» Exercise details: This exercise asks for the whole listing to be restated exactly.

» Data extract:
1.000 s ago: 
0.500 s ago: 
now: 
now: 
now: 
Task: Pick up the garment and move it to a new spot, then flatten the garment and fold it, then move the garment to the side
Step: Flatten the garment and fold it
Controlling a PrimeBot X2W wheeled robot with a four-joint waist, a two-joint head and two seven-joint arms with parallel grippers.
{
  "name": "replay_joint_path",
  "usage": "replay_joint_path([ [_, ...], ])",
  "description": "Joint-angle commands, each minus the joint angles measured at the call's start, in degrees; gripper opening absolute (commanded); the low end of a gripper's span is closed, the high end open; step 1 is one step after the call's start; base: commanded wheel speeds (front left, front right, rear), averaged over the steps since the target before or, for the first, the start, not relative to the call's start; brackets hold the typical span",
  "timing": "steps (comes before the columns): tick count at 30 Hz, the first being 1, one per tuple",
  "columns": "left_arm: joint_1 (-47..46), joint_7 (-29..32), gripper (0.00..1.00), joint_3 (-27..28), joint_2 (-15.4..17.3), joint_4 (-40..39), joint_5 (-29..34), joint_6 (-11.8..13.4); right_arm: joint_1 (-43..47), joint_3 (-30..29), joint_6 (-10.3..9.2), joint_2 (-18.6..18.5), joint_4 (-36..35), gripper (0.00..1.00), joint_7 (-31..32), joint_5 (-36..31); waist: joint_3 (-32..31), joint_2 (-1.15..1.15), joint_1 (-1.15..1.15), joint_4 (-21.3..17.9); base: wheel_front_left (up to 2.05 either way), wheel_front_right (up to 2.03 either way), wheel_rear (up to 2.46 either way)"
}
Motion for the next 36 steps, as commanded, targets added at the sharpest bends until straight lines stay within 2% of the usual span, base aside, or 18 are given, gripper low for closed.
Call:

» Written answer:
1.000 s ago: 
0.500 s ago: 
now: 
now: 
now: 
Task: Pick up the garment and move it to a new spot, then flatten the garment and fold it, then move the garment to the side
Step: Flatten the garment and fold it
Controlling a PrimeBot X2W wheeled robot with a four-joint waist, a two-joint head and two seven-joint arms with parallel grippers.
{
  "name": "replay_joint_path",
  "usage": "replay_joint_path([ [_, ...], ])",
  "description": "Joint-angle commands, each minus the joint angles measured at the call's start, in degrees; gripper opening absolute (commanded); the low end of a gripper's span is closed, the high end open; step 1 is one step after the call's start; base: commanded wheel speeds (front left, front right, rear), averaged over the steps since the target before or, for the first, the start, not relative to the call's start; brackets hold the typical span",
  "timing": "steps (comes before the columns): tick count at 30 Hz, the first being 1, one per tuple",
  "columns": "left_arm: joint_1 (-47..46), joint_7 (-29..32), gripper (0.00..1.00), joint_3 (-27..28), joint_2 (-15.4..17.3), joint_4 (-40..39), joint_5 (-29..34), joint_6 (-11.8..13.4); right_arm: joint_1 (-43..47), joint_3 (-30..29), joint_6 (-10.3..9.2), joint_2 (-18.6..18.5), joint_4 (-36..35), gripper (0.00..1.00), joint_7 (-31..32), joint_5 (-36..31); waist: joint_3 (-32..31), joint_2 (-1.15..1.15), joint_1 (-1.15..1.15), joint_4 (-21.3..17.9); base: wheel_front_left (up to 2.05 either way), wheel_front_right (up to 2.03 either way), wheel_rear (up to 2.46 either way)"
}
Motion for the next 36 steps, as commanded, targets added at the sharpest bends until straight lines stay within 2% of the usual span, base aside, or 18 are given, gripper low for closed.
Call:

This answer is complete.